As many of you know I have always loved making bread from scratch, and this classic focaccia was indeed a rewarding bread. Focaccia is a delicious Italian flat bread flavored with a extra-virgin olive oil, rosemary and flaky sea salt for the classic version. Focaccia can be made though with various toppings from various herbs to dried tomatoes, olives, caramelized onion, different spices or whatever you prefer best.
Making focaccia is quite relaxing, as it needs working the dough with your palms and fingers, stretching and creating holes into the dough. It is easy to prepare and it’s really really delicious. It has a crispy top and bottom crust with soft, elastic airy crumb.
For best results it is essential to use a strong flour, rich in gluten for a soft and elastic bread as well as a first cold pressed extra-virgin olive oil and fresh rosemary for an irresistible flavor.
- 5 cups (630g) bread flour
- 2 tsp (15g) flaky salt
- 30g fresh yeast (3 tsp (10g) active dry yeast)
- 1 ⅔ cup (400ml) lukewarm water
- 2 tsp (10g) sugar
- 1/4 cup (56g) extra-virgin olive oil
- 1/4 cup (56g) of extra-virgin olive oil
- 2 tbsp (30ml) water
- Fresh rosemary , chopped
- In a large bowl whisk together the flour and salt.
- In a small bowl stir fresh yeast with sugar until it liquefies. Dissolve yeast in 2/3 cup (160ml) water and then add to the flour mixture. Add the oil, and the remaining 1 cup (240ml) water. Combine with a wooden spoon and then knead on a lightly floured surface for about 5-10 minutes until smooth.
- Transfer the dough to a lightly oiled bowl. Cover with plastic wrap. Let it rest for about 1 hour at room temperature (warm space) until doubled in size.
- On a lightly oiled surface shape the dough into a rectangle and fold in 3, rotate, stretch it a bit again and fold in 3.

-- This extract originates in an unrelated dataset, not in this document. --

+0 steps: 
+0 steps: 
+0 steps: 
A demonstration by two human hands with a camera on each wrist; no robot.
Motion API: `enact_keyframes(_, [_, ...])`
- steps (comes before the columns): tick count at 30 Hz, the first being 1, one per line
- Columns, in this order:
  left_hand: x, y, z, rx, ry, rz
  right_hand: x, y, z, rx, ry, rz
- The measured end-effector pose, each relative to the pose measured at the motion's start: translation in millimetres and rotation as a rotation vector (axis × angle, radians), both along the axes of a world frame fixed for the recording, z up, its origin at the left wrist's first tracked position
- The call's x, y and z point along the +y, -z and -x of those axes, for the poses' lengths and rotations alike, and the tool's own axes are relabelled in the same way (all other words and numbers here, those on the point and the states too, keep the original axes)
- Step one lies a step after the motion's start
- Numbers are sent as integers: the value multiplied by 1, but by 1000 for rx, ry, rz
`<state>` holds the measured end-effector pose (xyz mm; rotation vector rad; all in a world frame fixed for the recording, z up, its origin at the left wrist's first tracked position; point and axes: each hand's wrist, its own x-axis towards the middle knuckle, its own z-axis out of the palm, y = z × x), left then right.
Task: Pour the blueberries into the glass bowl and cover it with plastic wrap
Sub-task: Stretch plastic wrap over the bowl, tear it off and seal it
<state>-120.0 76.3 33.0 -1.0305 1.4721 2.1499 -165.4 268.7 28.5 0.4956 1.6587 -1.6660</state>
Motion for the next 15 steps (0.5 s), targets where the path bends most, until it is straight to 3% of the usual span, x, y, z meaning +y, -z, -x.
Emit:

- Place the folded dough into the greased bowl, cover and let it rest for another 30 minutes.
- Grease a 12×16 inch (30x40cm) baking sheet with extra-virgin olive oil.
- Place the dough into the prepared baking sheet and stretch it with your palm to fit the entire pan.
- Cover and let it rest for 30 minutes more.
- Meanwhile preheat oven to 425F (220C).
- Chop fresh rosemary and thyme. In a small bowl combine oil with water.
- Use your fingers to create holes into the dough. Pour the oil water mixture over the dough filling the holes. Sprinkle flaky sea salt and chopped herbs.
- Bake for about 25-30 minutes until golden brown. Add some more olive oil if desired right after taking it out of the oven.
- Cool slightly before cutting. Enjoy!